Lee didn't like the sound of that but Matt asked if he could go to the park and play; his mother said that would be fine, "…just be home before dark and don't talk to people you don't know."

"I know, Mom." Matt left out the door and Amanda faced her husband and said, "Your daughter thinks you don't love her."

"WHAT! Where did she get that crazy idea?" Amanda was only slightly pleased to hear the panic in his voice.

"I don't know maybe from the man who pats her on the shoulder and tells her she will never have to worry about knowing how to work on a car or that he brother, who is only six minutes older, is ready for the gun range but she isn't. Maybe she got the idea when I was in Germany and was confined to the house while Matt ran the neighborhood. Lee, you have never played favorites before why on Earth are you starting now?"

"Where is she right now?" Lee asked.

"I sent her to find some pictures in our room but if she is anything like us; we will find her reading your journal that fell under the bed last week."
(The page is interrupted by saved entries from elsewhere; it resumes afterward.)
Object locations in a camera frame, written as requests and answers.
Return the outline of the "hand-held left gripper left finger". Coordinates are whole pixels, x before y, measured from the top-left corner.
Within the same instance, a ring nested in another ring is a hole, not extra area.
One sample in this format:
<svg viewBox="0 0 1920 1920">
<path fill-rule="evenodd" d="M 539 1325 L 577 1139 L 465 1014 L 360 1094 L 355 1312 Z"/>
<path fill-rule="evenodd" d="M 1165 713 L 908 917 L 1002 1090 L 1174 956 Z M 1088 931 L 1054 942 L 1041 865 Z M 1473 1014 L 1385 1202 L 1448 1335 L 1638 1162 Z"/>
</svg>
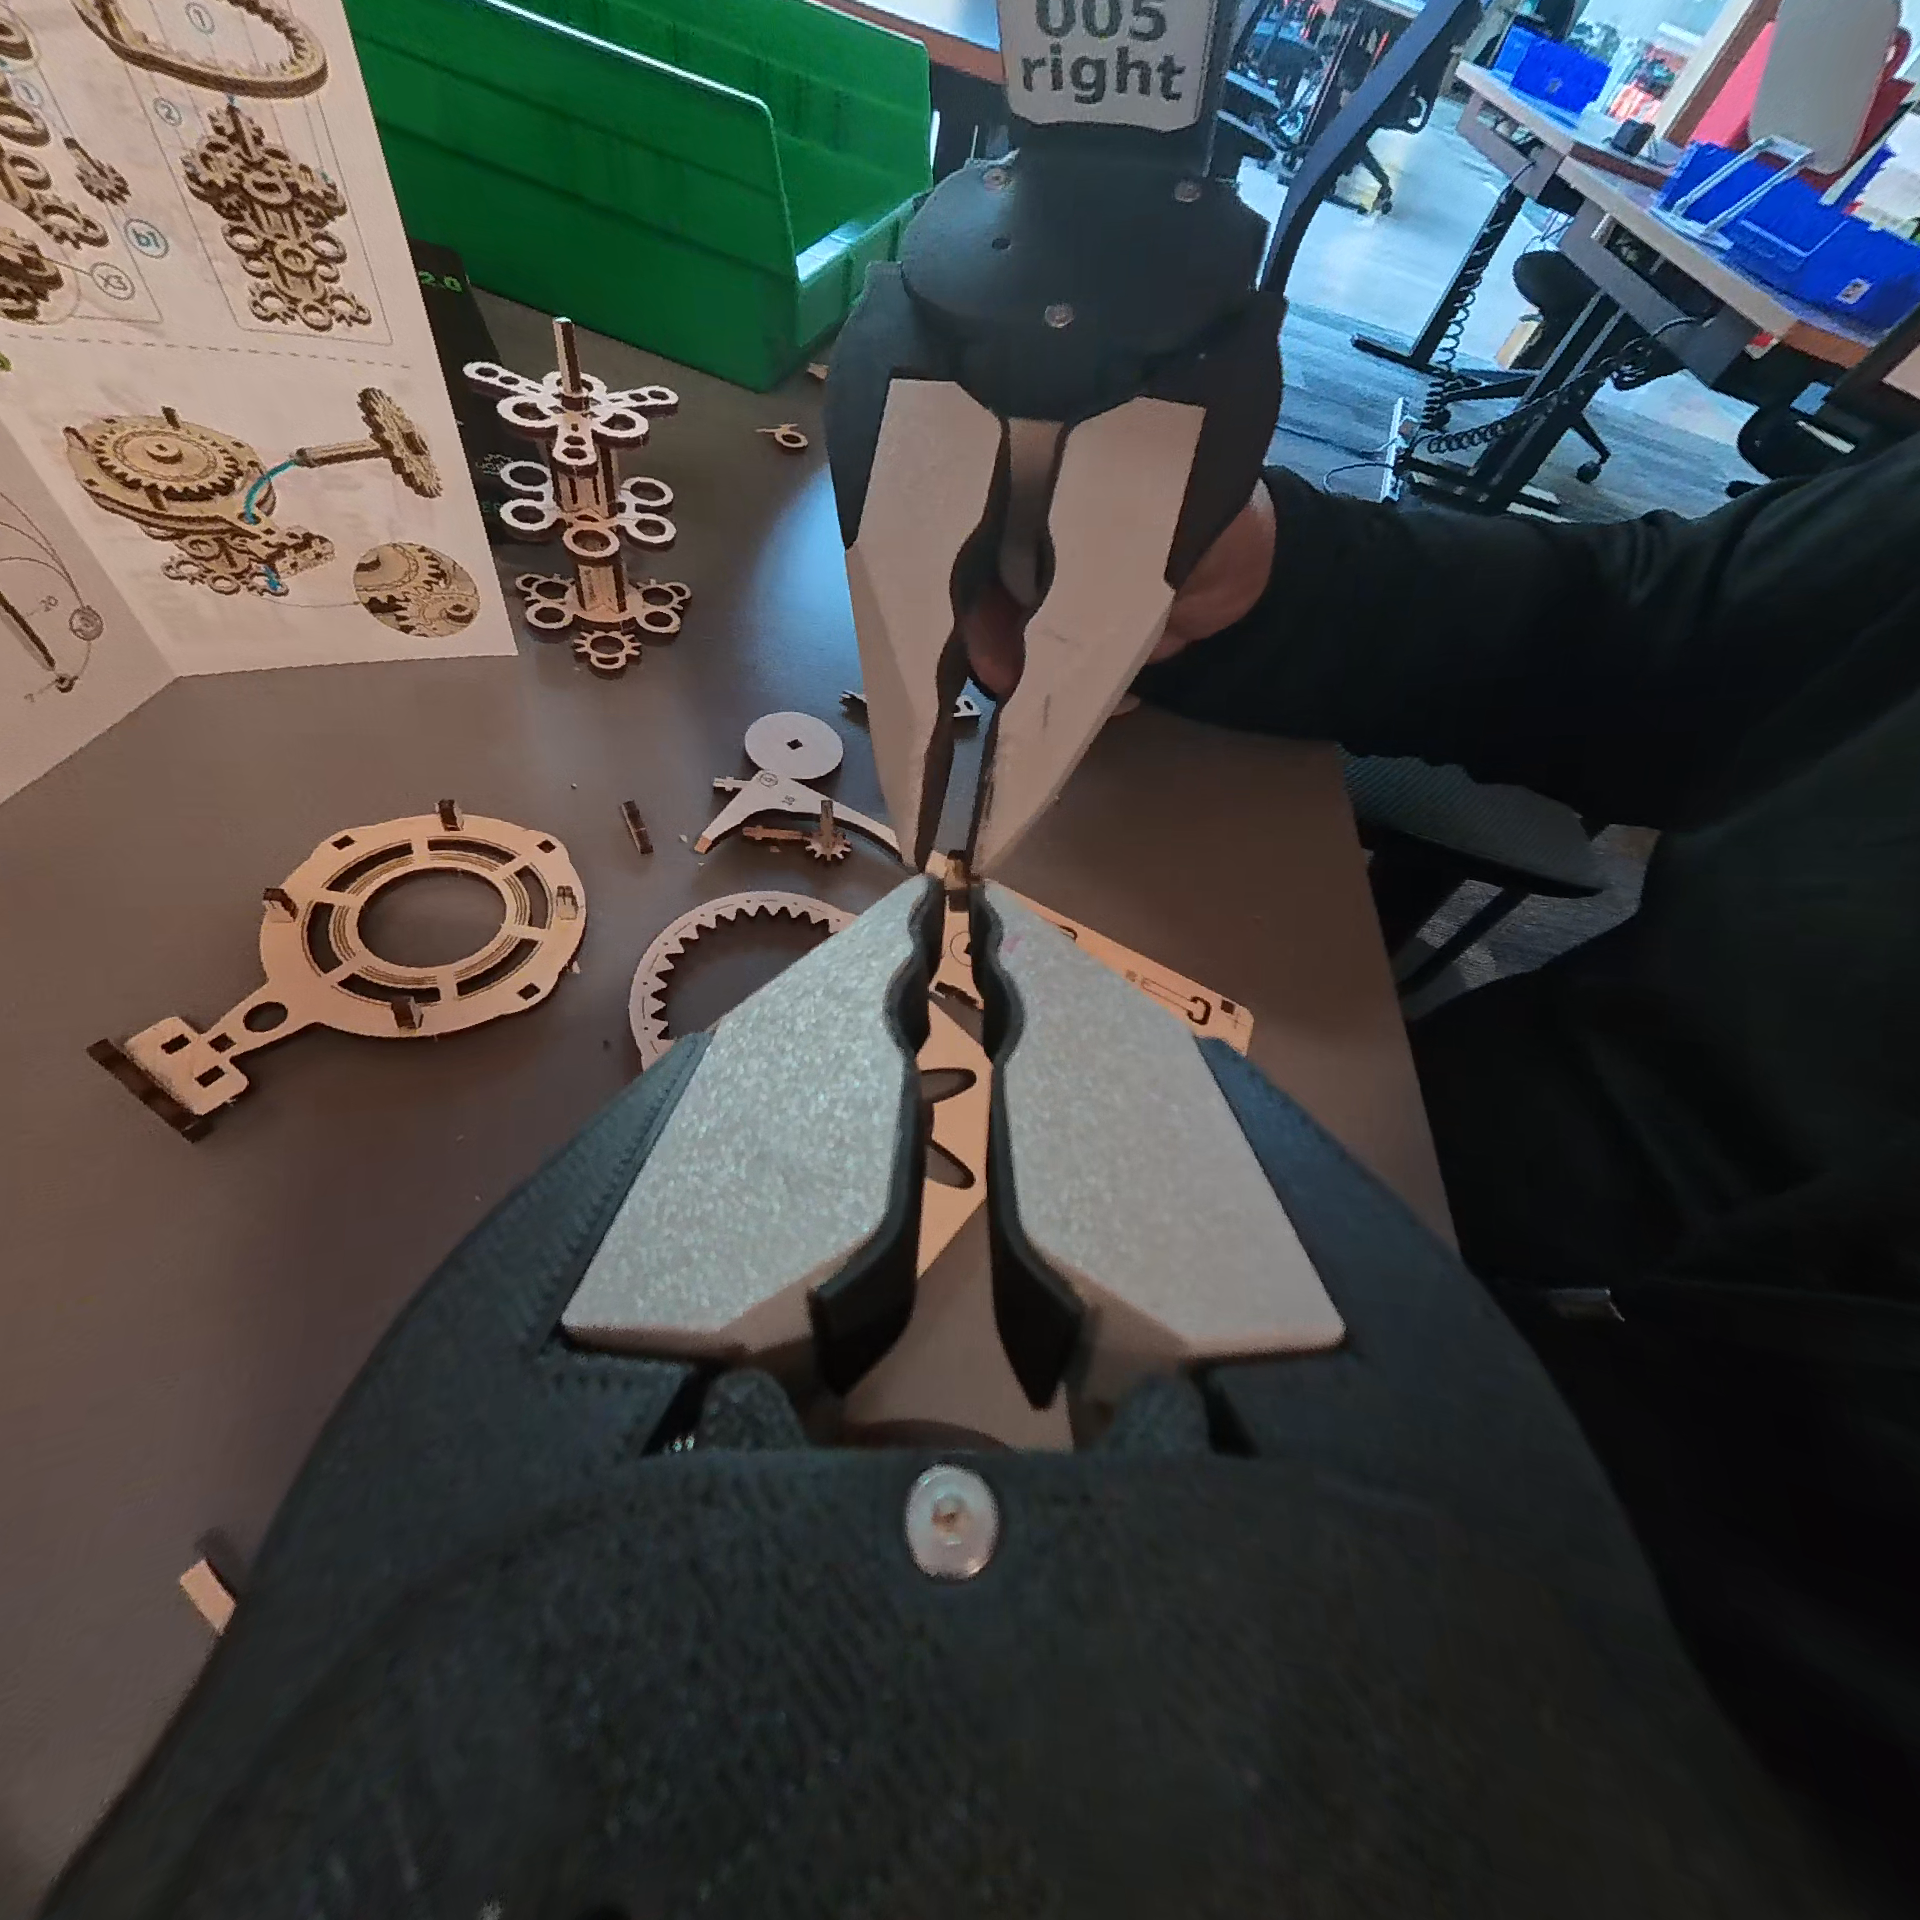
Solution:
<svg viewBox="0 0 1920 1920">
<path fill-rule="evenodd" d="M 664 1121 L 564 1309 L 603 1352 L 846 1394 L 915 1302 L 917 1052 L 941 887 L 915 877 L 642 1079 Z"/>
</svg>

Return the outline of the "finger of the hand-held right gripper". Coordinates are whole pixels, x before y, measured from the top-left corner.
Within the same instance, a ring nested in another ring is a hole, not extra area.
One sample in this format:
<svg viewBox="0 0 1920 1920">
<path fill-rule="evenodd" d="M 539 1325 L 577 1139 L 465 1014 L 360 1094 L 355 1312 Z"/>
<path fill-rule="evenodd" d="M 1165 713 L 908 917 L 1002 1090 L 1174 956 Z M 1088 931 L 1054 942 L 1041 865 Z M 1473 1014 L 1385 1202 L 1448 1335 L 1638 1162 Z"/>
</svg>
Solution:
<svg viewBox="0 0 1920 1920">
<path fill-rule="evenodd" d="M 1131 398 L 1081 424 L 1010 424 L 1002 577 L 1051 560 L 1024 668 L 996 716 L 974 867 L 1001 867 L 1061 799 L 1165 633 L 1167 554 L 1203 434 L 1197 404 Z"/>
<path fill-rule="evenodd" d="M 948 795 L 954 573 L 996 502 L 1002 426 L 966 388 L 897 378 L 854 538 L 854 626 L 875 777 L 920 871 Z"/>
</svg>

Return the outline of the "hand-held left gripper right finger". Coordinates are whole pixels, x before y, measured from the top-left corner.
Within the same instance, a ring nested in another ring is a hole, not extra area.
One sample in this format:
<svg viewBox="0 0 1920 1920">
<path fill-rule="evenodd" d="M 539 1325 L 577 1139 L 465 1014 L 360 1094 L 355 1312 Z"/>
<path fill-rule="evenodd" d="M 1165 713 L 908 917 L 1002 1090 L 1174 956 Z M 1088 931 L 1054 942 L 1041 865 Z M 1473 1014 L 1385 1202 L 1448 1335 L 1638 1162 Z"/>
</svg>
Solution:
<svg viewBox="0 0 1920 1920">
<path fill-rule="evenodd" d="M 1185 1022 L 1010 890 L 973 892 L 996 1330 L 1035 1408 L 1319 1354 L 1345 1321 Z"/>
</svg>

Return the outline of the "wooden parts sheet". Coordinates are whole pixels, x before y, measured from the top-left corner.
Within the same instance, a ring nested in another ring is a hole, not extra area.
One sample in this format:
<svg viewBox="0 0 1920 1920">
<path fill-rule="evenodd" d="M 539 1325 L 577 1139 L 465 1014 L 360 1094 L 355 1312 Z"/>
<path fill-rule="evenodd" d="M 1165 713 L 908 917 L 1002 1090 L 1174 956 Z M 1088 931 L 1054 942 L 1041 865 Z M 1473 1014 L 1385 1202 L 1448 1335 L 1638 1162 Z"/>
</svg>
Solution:
<svg viewBox="0 0 1920 1920">
<path fill-rule="evenodd" d="M 756 772 L 755 779 L 720 777 L 714 786 L 728 792 L 732 802 L 704 831 L 698 840 L 704 852 L 711 852 L 723 838 L 750 821 L 804 831 L 813 831 L 818 823 L 842 831 L 855 829 L 892 854 L 898 849 L 892 829 L 862 811 L 838 810 L 828 795 L 801 783 Z M 1033 911 L 1093 960 L 1121 975 L 1142 997 L 1179 1016 L 1201 1038 L 1225 1039 L 1238 1053 L 1248 1052 L 1254 1016 L 1246 1007 L 1041 903 L 1033 903 Z M 854 922 L 846 908 L 777 890 L 709 899 L 681 916 L 647 951 L 633 984 L 631 1022 L 647 1068 L 669 1046 L 664 980 L 674 964 L 698 937 L 755 916 L 792 917 L 820 928 L 828 937 Z M 926 1039 L 917 1056 L 926 1126 L 917 1244 L 920 1276 L 929 1275 L 987 1198 L 990 1066 L 973 1033 L 954 1022 L 954 1005 L 981 1007 L 981 997 L 973 984 L 970 922 L 963 906 L 948 908 L 943 956 L 926 997 Z"/>
</svg>

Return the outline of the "person's right forearm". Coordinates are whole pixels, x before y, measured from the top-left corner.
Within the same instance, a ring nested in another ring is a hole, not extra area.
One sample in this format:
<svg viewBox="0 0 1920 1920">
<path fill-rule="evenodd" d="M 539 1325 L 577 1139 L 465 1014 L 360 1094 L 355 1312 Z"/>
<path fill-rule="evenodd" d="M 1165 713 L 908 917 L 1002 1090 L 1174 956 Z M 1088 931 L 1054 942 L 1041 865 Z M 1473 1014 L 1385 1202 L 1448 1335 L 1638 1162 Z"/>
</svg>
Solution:
<svg viewBox="0 0 1920 1920">
<path fill-rule="evenodd" d="M 1259 600 L 1147 668 L 1149 707 L 1656 831 L 1912 724 L 1912 439 L 1711 516 L 1612 524 L 1397 510 L 1287 469 L 1266 488 Z"/>
</svg>

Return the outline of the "wooden model tower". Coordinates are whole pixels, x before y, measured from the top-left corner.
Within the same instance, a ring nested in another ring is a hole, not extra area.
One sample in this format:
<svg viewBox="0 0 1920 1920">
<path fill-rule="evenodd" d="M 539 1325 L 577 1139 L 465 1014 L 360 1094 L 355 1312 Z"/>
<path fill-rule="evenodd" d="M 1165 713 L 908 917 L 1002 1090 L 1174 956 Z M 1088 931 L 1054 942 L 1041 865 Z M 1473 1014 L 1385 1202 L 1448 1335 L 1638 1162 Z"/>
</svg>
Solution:
<svg viewBox="0 0 1920 1920">
<path fill-rule="evenodd" d="M 678 638 L 690 590 L 637 580 L 627 552 L 667 552 L 678 532 L 674 493 L 651 477 L 624 477 L 618 455 L 649 441 L 651 419 L 674 415 L 675 392 L 616 392 L 583 370 L 570 319 L 552 322 L 557 369 L 527 378 L 491 362 L 466 362 L 466 385 L 491 398 L 504 427 L 536 446 L 501 467 L 508 499 L 496 516 L 520 544 L 557 541 L 564 571 L 522 573 L 514 593 L 524 626 L 565 641 L 579 665 L 621 679 L 649 640 Z"/>
</svg>

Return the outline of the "person's right hand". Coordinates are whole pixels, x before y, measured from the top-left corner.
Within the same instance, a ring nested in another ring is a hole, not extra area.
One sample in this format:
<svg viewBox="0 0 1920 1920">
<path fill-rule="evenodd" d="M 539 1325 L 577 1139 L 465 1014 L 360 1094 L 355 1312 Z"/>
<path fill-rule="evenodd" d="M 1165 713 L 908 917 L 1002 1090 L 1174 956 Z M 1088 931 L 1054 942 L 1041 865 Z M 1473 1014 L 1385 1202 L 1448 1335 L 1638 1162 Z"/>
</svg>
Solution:
<svg viewBox="0 0 1920 1920">
<path fill-rule="evenodd" d="M 1276 507 L 1266 478 L 1259 478 L 1246 507 L 1174 592 L 1163 634 L 1144 663 L 1163 665 L 1243 622 L 1270 587 L 1273 554 Z"/>
</svg>

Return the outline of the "black office chair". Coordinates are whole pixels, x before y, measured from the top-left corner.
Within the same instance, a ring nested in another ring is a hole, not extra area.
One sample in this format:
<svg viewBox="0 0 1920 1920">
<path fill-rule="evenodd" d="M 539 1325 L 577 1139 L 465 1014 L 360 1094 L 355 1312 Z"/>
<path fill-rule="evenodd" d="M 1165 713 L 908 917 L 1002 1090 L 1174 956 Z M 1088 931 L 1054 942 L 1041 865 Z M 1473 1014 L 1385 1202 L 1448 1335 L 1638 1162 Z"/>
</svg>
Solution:
<svg viewBox="0 0 1920 1920">
<path fill-rule="evenodd" d="M 1285 296 L 1308 227 L 1379 131 L 1423 131 L 1478 3 L 1266 4 L 1227 74 L 1224 128 L 1284 176 L 1259 287 Z"/>
</svg>

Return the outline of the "grey office chair seat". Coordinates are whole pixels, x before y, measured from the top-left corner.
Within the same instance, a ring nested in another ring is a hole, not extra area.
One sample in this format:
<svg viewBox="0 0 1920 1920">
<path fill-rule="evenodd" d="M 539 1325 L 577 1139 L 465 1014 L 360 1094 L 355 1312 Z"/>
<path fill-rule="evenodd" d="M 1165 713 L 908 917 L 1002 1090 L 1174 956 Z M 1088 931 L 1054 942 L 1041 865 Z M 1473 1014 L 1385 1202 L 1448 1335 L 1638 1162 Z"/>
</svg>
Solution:
<svg viewBox="0 0 1920 1920">
<path fill-rule="evenodd" d="M 1407 1023 L 1615 929 L 1645 860 L 1576 810 L 1416 759 L 1342 757 Z"/>
</svg>

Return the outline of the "green storage bin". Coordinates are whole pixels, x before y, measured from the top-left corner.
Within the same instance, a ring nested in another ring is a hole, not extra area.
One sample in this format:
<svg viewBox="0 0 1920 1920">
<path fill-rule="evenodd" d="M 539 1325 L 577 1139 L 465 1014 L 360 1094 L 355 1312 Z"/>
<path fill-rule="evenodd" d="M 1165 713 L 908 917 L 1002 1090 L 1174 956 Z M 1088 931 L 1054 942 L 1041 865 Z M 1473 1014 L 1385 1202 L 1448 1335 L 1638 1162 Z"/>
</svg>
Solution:
<svg viewBox="0 0 1920 1920">
<path fill-rule="evenodd" d="M 802 3 L 347 3 L 402 224 L 485 289 L 770 392 L 932 186 L 929 61 Z"/>
</svg>

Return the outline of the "paper instruction sheet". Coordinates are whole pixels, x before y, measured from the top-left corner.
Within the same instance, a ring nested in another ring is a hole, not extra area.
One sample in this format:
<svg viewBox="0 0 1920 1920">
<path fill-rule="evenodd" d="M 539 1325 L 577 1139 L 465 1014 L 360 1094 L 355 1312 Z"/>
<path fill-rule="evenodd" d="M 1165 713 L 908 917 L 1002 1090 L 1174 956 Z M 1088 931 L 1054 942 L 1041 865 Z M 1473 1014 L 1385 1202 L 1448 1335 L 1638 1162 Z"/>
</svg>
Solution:
<svg viewBox="0 0 1920 1920">
<path fill-rule="evenodd" d="M 12 3 L 5 799 L 165 686 L 510 624 L 342 4 Z"/>
</svg>

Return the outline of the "wooden office desk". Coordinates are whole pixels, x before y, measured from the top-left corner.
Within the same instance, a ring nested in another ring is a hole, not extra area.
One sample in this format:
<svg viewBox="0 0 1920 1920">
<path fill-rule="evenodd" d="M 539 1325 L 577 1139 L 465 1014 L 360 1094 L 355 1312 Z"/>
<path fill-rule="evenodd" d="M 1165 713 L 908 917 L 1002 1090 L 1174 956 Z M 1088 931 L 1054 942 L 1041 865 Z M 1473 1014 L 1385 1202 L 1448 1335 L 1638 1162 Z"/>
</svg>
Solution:
<svg viewBox="0 0 1920 1920">
<path fill-rule="evenodd" d="M 1393 426 L 1389 493 L 1410 486 L 1486 516 L 1545 510 L 1553 502 L 1532 481 L 1604 383 L 1683 370 L 1711 392 L 1789 404 L 1808 378 L 1830 370 L 1852 379 L 1868 366 L 1868 379 L 1891 385 L 1915 349 L 1915 309 L 1883 333 L 1864 331 L 1741 273 L 1718 225 L 1664 215 L 1657 192 L 1685 151 L 1624 157 L 1599 141 L 1602 115 L 1563 111 L 1488 66 L 1461 74 L 1461 134 L 1504 186 L 1415 345 L 1355 339 L 1362 353 L 1427 378 L 1423 411 Z M 1811 157 L 1783 137 L 1733 151 L 1775 157 L 1801 178 Z M 1871 146 L 1821 192 L 1823 203 L 1841 206 L 1878 160 Z M 1533 370 L 1461 370 L 1461 331 L 1525 206 L 1563 218 L 1549 261 L 1576 276 L 1573 319 Z"/>
</svg>

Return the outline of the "small wooden scrap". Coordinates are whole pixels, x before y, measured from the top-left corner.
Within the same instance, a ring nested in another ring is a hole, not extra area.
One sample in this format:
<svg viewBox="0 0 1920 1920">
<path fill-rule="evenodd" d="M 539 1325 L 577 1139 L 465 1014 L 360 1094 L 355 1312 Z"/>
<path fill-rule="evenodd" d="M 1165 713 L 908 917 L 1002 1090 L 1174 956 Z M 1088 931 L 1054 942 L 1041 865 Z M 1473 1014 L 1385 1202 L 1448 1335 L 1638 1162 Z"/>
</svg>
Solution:
<svg viewBox="0 0 1920 1920">
<path fill-rule="evenodd" d="M 179 1576 L 179 1592 L 212 1636 L 224 1638 L 248 1587 L 248 1559 L 226 1530 L 198 1537 L 196 1556 Z"/>
</svg>

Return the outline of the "blue storage bins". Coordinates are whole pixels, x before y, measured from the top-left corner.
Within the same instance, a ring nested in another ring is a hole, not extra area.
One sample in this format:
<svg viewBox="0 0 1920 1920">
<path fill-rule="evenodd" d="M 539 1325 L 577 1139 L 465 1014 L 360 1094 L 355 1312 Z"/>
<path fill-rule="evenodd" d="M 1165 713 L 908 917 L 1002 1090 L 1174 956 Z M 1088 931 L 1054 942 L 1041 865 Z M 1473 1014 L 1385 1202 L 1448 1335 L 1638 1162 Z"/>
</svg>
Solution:
<svg viewBox="0 0 1920 1920">
<path fill-rule="evenodd" d="M 1917 301 L 1917 247 L 1825 206 L 1775 157 L 1694 143 L 1657 192 L 1664 215 L 1718 225 L 1731 264 L 1772 293 L 1871 333 Z"/>
</svg>

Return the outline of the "round wooden frame plate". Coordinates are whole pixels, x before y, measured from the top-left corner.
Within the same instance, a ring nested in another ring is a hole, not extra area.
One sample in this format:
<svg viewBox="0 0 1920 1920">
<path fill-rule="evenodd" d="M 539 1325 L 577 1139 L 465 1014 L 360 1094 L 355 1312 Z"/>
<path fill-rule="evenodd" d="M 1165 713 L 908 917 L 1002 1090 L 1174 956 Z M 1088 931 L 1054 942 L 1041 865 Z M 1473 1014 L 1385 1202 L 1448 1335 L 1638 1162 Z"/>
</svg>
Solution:
<svg viewBox="0 0 1920 1920">
<path fill-rule="evenodd" d="M 426 877 L 475 882 L 498 911 L 491 939 L 431 967 L 382 956 L 366 917 Z M 168 1016 L 87 1056 L 179 1136 L 202 1139 L 248 1090 L 240 1060 L 302 1030 L 427 1041 L 527 1013 L 575 964 L 589 899 L 548 831 L 447 799 L 435 811 L 337 831 L 262 894 L 262 986 L 207 1030 Z"/>
</svg>
"Amanda Stetson that is private. She can't read that." Lee stood to leave the kitchen and Amanda put a hand on his arm and said, "Lee, it is about them and maybe it will help her understand that you think the sun and moon rises and sets with her; which takes me back to my original concern; why the twin imbalance?"

February 13, 1988

Amanda told me that I didn't need to get her anything for Valentine's Day this year because she got her presents a little early with the twins. I didn't listen and she told me I spent too much money on the family. I don't think I did and I have never had to really worry about what I spend on gifts for people I love. It isn't like I can take it with me. Dotty did insist that I take Amanda out for dinner for our first anniversary. Amanda said no; it isn't fair to leave Dotty alone with two teenage boys and two newborn twins. I agreed with her but Dotty said that Curt was planning on coming and helping. Curt, Dotty, and even the boys practically pushed us out the door. When we got home I snuck out to the car while Amanda was checking on the boys and then the twins. I wanted to place the presents for everyone on the table where they would find them. I got Dotty some special bath salts, Philip new baseball equipment, Jamie his own set of books on photographic techniques, I even found a beautiful bracelet for Amanda, and for Matt and Jennie I got them each one their own teddy bear. I took the twins their bears and placed them in their bed with them. The bears are bigger than they are. I still can't believe I am partially responsible for those two sweet angels in my life.

July 25, 1988

He left everything to me.

November 25, 1988

Jennifer Dorthea Stetson you and your brother are going to be the death of me. We almost lost you two tonight. Your brothers and I went and found the perfect Christmas tree to decorate only to find out that you and your brother are deathly allergic to pine. Well we fixed that didn't we? Mommy had everyone clean the house of any pine from the house before we brought you home. Stop scaring your Daddy; I can't make it without you in my life.

January 17, 1989

Happy Birthday! Well, children we have made it a full year together and your mother was right; you didn't break. We had a few bumps in the road, but we made it. Watching you two together is like something I have never seen before. You both say a few words already but I sat and watched you yesterday sitting and staring at each other like a private conversation were taking place. The feeling was so strong I felt like I was interrupting. It has been that way all year. One of you will begin to cry and the other will toddle over and comfort the other. You have a bond that I can only describe as one that people have accused Amanda and me of having. I wonder if it will be as strong as ours as you grow.

Jennie knew what connection he was talking about. It was true it was the one thing that she and Matt knew was the best and worst part of them. They did really have a deep connection. They had always been like best friends at least until lately.

"Amanda, I didn't want Jennie to go because Matt wanted to talk to me about guy things."